--- About this task ---
Wherever the word "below" appears in a line of the records, copy that line.

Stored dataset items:

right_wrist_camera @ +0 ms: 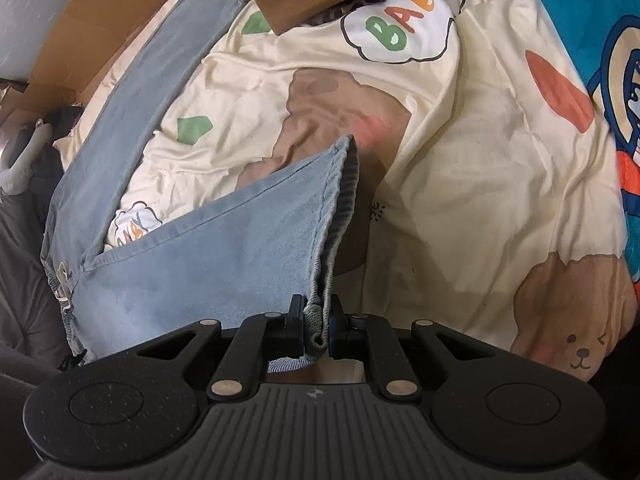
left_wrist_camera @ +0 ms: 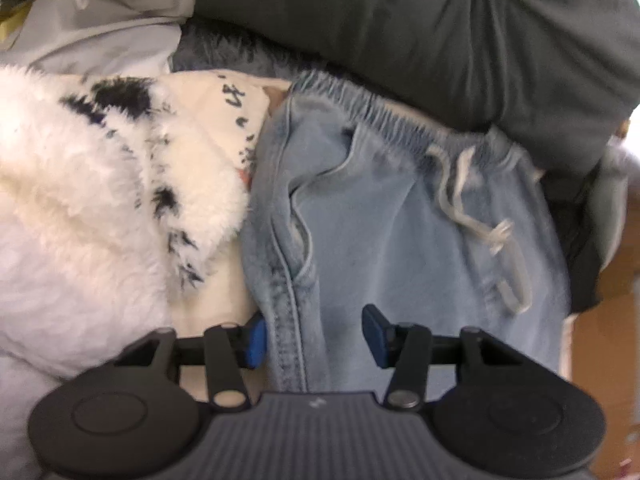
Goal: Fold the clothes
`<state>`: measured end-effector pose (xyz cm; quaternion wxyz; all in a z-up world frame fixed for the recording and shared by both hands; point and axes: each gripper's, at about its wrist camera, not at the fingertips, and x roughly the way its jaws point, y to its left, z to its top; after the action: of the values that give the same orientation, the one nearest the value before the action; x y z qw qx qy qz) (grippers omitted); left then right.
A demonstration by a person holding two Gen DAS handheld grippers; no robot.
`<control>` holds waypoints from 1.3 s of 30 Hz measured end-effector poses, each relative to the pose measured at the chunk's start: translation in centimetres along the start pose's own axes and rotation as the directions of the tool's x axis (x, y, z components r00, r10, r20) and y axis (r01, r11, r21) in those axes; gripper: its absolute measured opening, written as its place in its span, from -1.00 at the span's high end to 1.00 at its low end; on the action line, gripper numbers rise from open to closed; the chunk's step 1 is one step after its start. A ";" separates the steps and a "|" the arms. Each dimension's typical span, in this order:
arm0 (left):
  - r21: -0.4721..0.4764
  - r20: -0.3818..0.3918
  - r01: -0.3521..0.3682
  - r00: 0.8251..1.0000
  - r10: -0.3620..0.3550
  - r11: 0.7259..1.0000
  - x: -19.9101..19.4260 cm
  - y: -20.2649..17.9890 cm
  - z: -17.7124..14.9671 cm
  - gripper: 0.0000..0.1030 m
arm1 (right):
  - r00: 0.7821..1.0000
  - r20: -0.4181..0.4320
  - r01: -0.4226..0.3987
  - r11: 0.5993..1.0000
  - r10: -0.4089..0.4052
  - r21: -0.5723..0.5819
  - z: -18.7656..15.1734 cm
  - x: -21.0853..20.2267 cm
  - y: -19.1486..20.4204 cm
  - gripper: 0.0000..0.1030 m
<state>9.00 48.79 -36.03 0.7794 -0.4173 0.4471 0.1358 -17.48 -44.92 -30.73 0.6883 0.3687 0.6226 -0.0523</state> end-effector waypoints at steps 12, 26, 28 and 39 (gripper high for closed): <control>-0.033 -0.010 0.097 0.995 -0.097 0.995 -0.2 1.1 0.6 0.69 | 1.000 -0.002 0.021 1.000 -0.021 -0.001 0.1 0.4 0.3 0.82; 0.032 0.023 0.134 0.991 -0.135 0.990 -4.8 -2.9 2.5 0.82 | 0.994 0.089 -0.067 0.998 0.068 -0.020 3.4 -2.4 2.7 0.82; 0.052 0.026 0.146 0.989 -0.148 0.988 -5.4 -4.2 2.8 0.82 | 0.990 0.108 -0.084 0.996 0.087 -0.030 4.1 -2.9 3.2 0.82; 0.144 0.045 0.153 0.986 -0.161 0.978 -6.1 -13.1 2.8 0.84 | 0.952 0.223 -0.205 0.978 0.209 -0.041 7.6 -5.2 4.9 0.82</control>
<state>14.82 43.85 -23.46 0.8272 -0.3917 0.3991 0.0540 -9.80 -47.77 -24.23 0.7594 0.4175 0.4987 -0.0157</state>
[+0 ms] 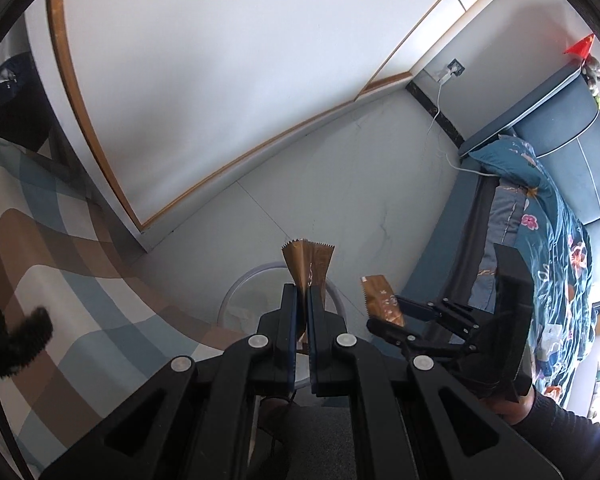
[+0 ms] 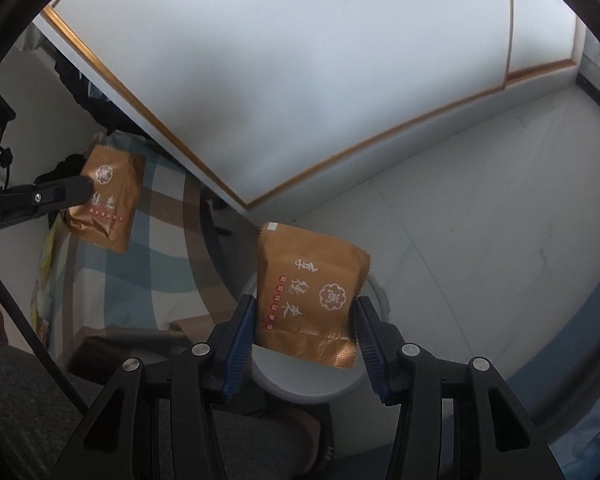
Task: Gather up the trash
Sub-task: 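Carry both brown packets over the white trash bin with both grippers, then open the right gripper over the bin while the left gripper releases its packet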
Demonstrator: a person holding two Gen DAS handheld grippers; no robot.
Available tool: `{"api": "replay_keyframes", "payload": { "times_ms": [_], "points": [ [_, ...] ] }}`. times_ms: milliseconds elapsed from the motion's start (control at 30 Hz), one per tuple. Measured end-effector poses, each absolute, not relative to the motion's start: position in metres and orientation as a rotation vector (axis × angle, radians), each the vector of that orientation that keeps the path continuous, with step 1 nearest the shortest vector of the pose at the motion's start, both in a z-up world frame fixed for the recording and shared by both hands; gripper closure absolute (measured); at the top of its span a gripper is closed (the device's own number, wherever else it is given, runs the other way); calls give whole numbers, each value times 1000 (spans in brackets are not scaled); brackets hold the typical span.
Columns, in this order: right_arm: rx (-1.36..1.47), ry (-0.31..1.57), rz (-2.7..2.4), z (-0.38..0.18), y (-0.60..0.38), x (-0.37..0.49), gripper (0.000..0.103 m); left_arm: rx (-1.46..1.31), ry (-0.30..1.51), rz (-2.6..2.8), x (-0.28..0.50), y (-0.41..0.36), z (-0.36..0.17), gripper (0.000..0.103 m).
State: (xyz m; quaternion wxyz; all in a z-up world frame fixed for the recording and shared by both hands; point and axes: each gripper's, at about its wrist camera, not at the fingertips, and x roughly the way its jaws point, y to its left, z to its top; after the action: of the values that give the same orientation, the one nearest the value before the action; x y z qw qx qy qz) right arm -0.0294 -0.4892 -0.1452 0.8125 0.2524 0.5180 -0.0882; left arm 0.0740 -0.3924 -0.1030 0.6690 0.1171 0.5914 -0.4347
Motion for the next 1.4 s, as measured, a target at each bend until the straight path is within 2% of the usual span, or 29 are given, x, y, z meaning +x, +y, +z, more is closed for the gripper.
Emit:
{"api": "replay_keyframes", "payload": {
  "times_ms": [233, 400, 500, 633, 933, 1333, 1400],
  "points": [
    [603, 1215, -129, -199, -478, -17, 53, 306, 1422, -978, 78, -412, -124, 102],
    [640, 1266, -83, -218, -476, -18, 51, 325, 1447, -984, 79, -420, -131, 102],
    [628, 1287, -59, -224, -472, -16, 42, 340, 1460, -984, 78, -423, -136, 102],
    [655, 1295, -35, -227, -475, -17, 37, 364, 1474, -983, 77, -426, -145, 102],
    [689, 1280, -123, -220, -498, -38, 36, 418, 1538, -980, 71, -431, -165, 102],
    [668, 1139, -288, -172, -528, -66, 34, 494, 1591, -983, 61, -437, -184, 102],
    [668, 1129, -293, -171, -523, -65, 33, 505, 1608, -979, 60, -438, -188, 98]
  ]
}}
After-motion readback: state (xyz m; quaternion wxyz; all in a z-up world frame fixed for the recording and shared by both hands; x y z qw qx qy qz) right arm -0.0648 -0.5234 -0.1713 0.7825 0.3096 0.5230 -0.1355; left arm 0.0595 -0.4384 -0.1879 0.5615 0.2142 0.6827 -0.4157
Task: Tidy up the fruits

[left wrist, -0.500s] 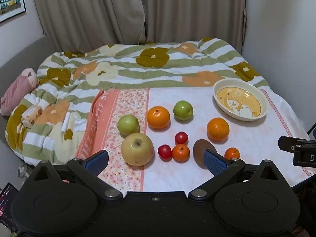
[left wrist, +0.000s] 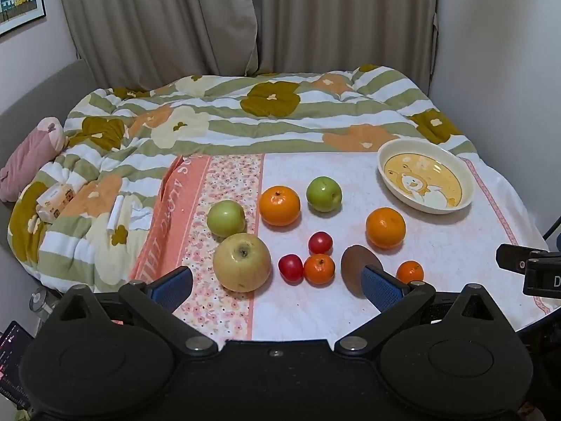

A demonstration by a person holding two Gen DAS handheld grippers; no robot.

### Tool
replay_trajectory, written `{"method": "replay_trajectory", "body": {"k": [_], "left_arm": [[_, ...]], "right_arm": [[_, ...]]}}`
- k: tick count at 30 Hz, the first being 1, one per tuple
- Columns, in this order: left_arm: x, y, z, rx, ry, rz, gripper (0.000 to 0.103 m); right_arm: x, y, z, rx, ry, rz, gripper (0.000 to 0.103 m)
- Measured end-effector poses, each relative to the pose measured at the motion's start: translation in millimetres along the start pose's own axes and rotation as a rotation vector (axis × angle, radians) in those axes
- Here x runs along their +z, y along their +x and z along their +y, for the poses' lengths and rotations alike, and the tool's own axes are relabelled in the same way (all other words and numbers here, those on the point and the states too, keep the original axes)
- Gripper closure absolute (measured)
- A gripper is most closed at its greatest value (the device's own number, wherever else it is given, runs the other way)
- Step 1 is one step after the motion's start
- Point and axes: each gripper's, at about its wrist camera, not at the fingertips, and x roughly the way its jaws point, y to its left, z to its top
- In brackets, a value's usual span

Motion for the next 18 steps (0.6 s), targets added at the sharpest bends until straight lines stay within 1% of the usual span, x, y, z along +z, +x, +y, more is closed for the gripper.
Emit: {"method": "replay_trajectory", "body": {"k": [3,10,13,18], "left_arm": [[1.8,-0.2,-0.7,0.004,0.001,0.001,0.0],[1.5,-0.6,0.0,0.005,-0.006,-0.004,0.0],[1.3,-0.2,2.3,-0.01,-0.017,-0.005,0.0],[1.0,1.7,2.6,-0.01,-0.015,-0.001,0.0]], "right_arm": [[6.9,0.8,-5.4,0.007,0.007,0.007,0.0],[7.6,-3.8,-7.1,0.003,0.006,0.009,0.0],[7.6,-3.9,-6.2,0.004,0.006,0.008,0.0],[6.7,-3.4,-5.5,0.005,0.005,0.007,0.0]]}}
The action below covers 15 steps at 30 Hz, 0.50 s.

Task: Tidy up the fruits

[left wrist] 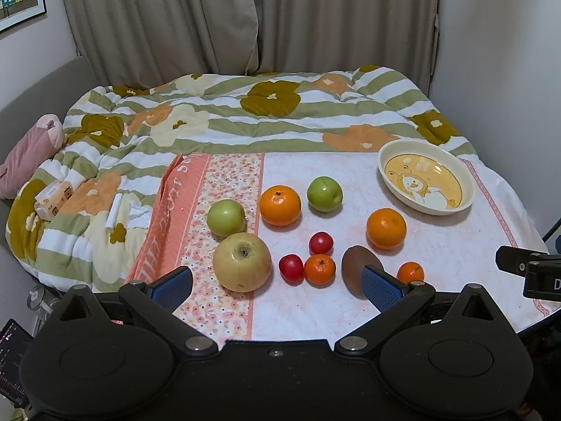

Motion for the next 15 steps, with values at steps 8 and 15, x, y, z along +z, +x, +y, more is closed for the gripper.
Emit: {"method": "replay_trajectory", "body": {"k": [8,15], "left_arm": [[-0.9,0.4,5.6,-0.004,-0.013,-0.009,0.0],[-0.1,0.8,6.7,-0.004,-0.013,-0.012,0.0]], "right_arm": [[1.2,4.0,5.0,0.008,-0.004,0.008,0.0],[1.0,6.8,8.1,0.009,-0.006,0.002,0.0]]}}
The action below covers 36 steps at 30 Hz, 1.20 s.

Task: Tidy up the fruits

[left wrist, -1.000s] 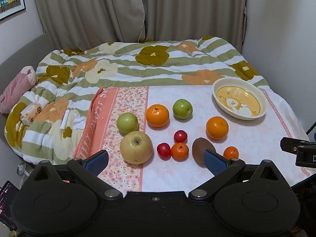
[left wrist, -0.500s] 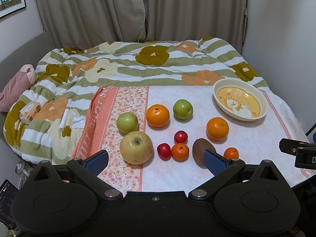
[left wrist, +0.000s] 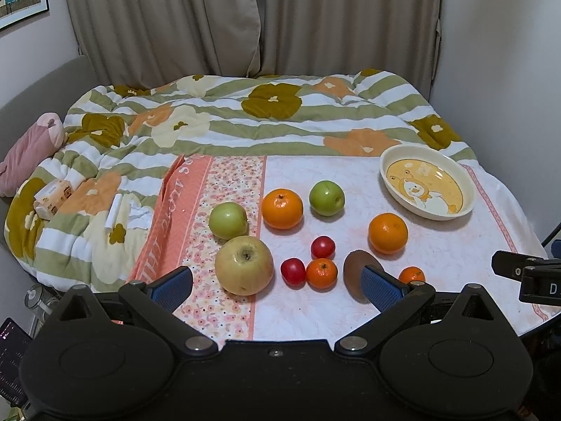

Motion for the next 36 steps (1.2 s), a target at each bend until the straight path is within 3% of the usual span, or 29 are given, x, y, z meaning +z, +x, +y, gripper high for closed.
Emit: {"method": "replay_trajectory", "body": {"k": [36], "left_arm": [[7.2,3.1,2.7,0.005,-0.002,-0.005,0.0]], "right_arm": [[1.3,-0.3,-0.4,0.001,0.009,0.001,0.0]]}}
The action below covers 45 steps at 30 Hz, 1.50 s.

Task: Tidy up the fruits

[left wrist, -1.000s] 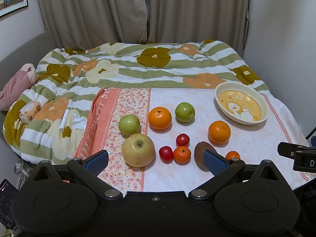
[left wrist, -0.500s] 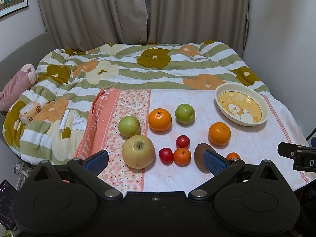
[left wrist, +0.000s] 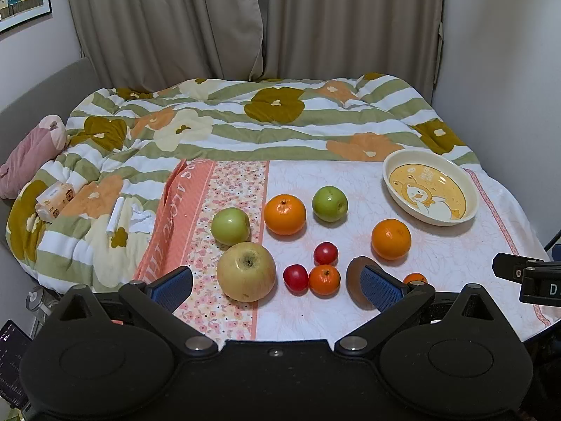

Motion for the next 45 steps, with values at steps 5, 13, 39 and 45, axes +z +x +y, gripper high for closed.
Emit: {"method": "replay_trajectory", "body": {"k": [5,13,39,45], "left_arm": [[-0.3,-0.1,0.0,0.0,0.001,0.0,0.0],[-0.4,-0.3,-0.2,0.001,-0.001,0.0,0.0],[-23.0,48.3,22.4,0.049,0.076,-0.046,0.0],[-35.2,80.1,34.7,0.001,0.181,-0.043,0.0]], "right_arm": [[0.1,0.3,-1.2,0.0,0.001,0.0,0.0],[-0.4,0.5,-1.2,0.001,0.001,0.001,0.0],[-15.9,59.6,46.4,0.24,-0.136,0.012,0.0],[-34.6,85.6,68.7,0.219,-0.086,-0.003,0.0]]}}
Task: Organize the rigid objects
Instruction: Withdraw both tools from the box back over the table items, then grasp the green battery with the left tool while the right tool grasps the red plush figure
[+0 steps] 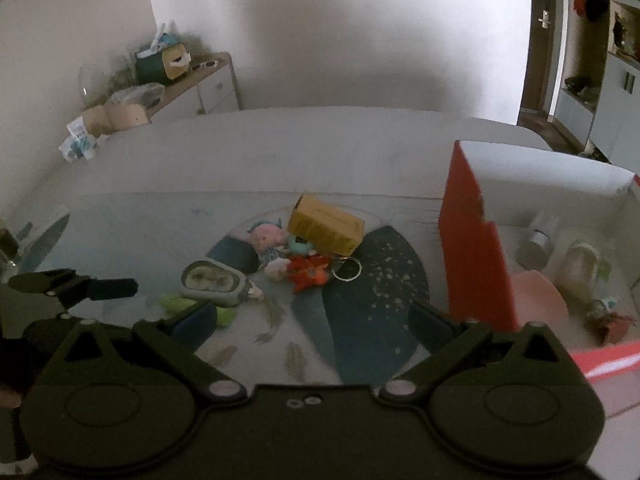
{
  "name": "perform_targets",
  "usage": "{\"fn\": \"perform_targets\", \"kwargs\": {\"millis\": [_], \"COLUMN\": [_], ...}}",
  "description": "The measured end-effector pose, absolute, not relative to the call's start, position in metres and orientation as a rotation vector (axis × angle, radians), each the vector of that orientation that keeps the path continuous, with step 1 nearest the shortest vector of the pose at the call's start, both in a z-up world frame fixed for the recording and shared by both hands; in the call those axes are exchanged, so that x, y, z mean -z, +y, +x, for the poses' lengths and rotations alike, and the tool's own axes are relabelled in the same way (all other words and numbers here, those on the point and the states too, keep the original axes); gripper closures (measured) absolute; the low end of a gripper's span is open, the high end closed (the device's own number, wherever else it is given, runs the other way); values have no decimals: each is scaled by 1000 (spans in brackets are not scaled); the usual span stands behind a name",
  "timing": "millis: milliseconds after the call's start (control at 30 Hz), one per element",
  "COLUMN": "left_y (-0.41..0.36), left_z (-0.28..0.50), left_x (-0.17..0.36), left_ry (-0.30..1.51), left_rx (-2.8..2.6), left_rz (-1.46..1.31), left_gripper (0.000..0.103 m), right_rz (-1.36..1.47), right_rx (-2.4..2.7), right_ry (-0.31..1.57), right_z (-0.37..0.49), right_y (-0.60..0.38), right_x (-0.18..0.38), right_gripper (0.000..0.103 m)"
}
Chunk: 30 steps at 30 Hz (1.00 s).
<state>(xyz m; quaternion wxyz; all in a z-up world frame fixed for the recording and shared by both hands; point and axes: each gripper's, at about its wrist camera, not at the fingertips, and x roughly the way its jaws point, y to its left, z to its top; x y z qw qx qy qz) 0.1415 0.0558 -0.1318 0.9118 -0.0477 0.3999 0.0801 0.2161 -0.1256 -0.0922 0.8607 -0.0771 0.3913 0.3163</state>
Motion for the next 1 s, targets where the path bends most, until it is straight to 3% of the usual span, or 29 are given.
{"fn": "perform_targets", "kwargs": {"millis": [633, 933, 1000], "left_y": [58, 53, 51], "left_z": [167, 172, 172], "left_x": [160, 166, 166], "left_ry": [874, 859, 856], "left_rx": [-197, -232, -235], "left_rz": [-209, -164, -152], "left_gripper": [22, 21, 21], "right_rz": [-230, -271, -283], "right_rx": [-703, -685, -683], "right_ry": [913, 931, 926], "right_z": [256, 275, 276], "right_y": [-90, -74, -73], "right_x": [132, 153, 155], "right_gripper": [10, 31, 42]}}
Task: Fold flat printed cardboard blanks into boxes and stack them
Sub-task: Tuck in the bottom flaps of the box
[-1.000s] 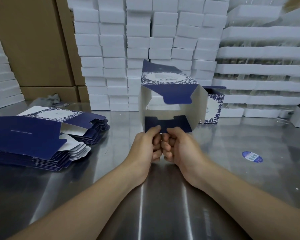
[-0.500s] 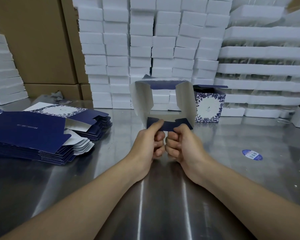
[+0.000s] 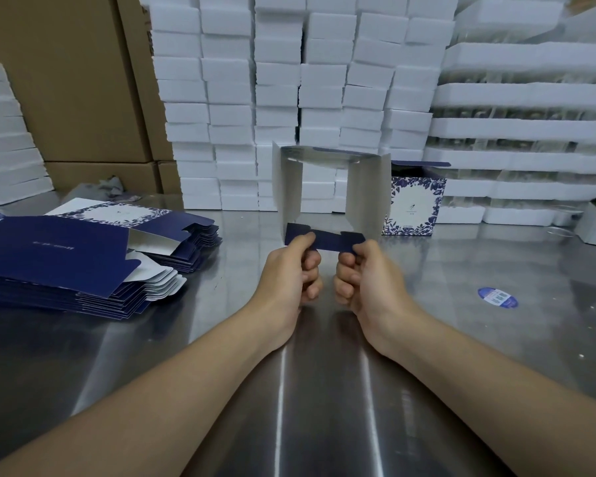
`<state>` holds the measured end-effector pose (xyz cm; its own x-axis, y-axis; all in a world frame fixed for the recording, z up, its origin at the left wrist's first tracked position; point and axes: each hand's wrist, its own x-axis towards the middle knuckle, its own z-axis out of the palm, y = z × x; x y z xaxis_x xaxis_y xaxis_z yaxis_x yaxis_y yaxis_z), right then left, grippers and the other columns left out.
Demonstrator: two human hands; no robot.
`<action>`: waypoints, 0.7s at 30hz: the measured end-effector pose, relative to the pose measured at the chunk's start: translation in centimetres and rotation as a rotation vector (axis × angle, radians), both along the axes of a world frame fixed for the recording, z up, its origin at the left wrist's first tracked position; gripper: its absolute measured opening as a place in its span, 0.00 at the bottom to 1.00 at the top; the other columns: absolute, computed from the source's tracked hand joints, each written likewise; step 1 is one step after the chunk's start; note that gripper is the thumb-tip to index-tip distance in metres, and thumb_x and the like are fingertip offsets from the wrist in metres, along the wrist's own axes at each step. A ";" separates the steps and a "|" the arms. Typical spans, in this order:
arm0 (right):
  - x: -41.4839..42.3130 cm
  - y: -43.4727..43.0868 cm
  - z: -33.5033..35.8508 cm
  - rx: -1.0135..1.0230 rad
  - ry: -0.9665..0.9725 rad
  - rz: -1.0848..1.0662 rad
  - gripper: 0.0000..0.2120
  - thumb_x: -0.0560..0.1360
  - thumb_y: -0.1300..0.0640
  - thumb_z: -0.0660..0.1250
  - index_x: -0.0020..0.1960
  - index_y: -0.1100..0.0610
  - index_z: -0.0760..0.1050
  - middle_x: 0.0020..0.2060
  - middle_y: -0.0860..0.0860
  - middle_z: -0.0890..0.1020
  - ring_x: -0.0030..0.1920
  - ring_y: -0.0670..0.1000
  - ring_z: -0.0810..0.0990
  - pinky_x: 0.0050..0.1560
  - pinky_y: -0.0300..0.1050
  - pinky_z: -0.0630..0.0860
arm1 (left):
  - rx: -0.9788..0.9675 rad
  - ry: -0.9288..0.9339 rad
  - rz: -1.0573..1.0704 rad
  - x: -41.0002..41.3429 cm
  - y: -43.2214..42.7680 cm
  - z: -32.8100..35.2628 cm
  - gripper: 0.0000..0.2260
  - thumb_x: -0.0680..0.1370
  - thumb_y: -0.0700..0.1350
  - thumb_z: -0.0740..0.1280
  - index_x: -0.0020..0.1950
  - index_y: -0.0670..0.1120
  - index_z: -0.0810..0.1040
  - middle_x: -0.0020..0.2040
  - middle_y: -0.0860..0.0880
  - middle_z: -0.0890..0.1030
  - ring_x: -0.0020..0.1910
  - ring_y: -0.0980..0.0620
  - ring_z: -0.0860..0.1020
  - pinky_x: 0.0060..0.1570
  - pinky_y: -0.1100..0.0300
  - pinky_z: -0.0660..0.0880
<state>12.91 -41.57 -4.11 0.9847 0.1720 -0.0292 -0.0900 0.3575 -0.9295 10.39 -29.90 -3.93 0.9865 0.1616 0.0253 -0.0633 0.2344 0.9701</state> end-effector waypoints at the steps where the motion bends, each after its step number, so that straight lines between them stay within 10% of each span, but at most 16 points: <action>1: 0.0 0.0 0.0 -0.004 -0.002 -0.002 0.17 0.82 0.54 0.53 0.35 0.52 0.64 0.22 0.47 0.62 0.22 0.48 0.61 0.29 0.43 0.58 | 0.014 0.000 -0.006 0.0 0.0 0.0 0.24 0.85 0.54 0.62 0.31 0.49 0.65 0.26 0.50 0.60 0.24 0.51 0.63 0.29 0.57 0.59; 21: -1.7 0.4 0.4 0.073 0.037 0.001 0.19 0.85 0.53 0.56 0.35 0.54 0.66 0.22 0.47 0.63 0.22 0.48 0.61 0.28 0.42 0.57 | -0.086 0.040 0.042 0.4 0.3 -0.2 0.21 0.85 0.55 0.59 0.34 0.48 0.70 0.26 0.52 0.63 0.21 0.52 0.65 0.22 0.63 0.61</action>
<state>11.20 -41.20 -3.68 0.9830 0.1758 -0.0525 -0.1238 0.4239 -0.8972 10.75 -29.64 -4.13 0.9789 0.2024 -0.0293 -0.0368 0.3153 0.9483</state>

--- Output for this task ---
The action below covers 15 steps at 30 Hz, 0.50 s.
The action below covers 36 steps at 30 Hz, 1.20 s.
The action below covers 45 steps at 30 Hz, 1.50 s.

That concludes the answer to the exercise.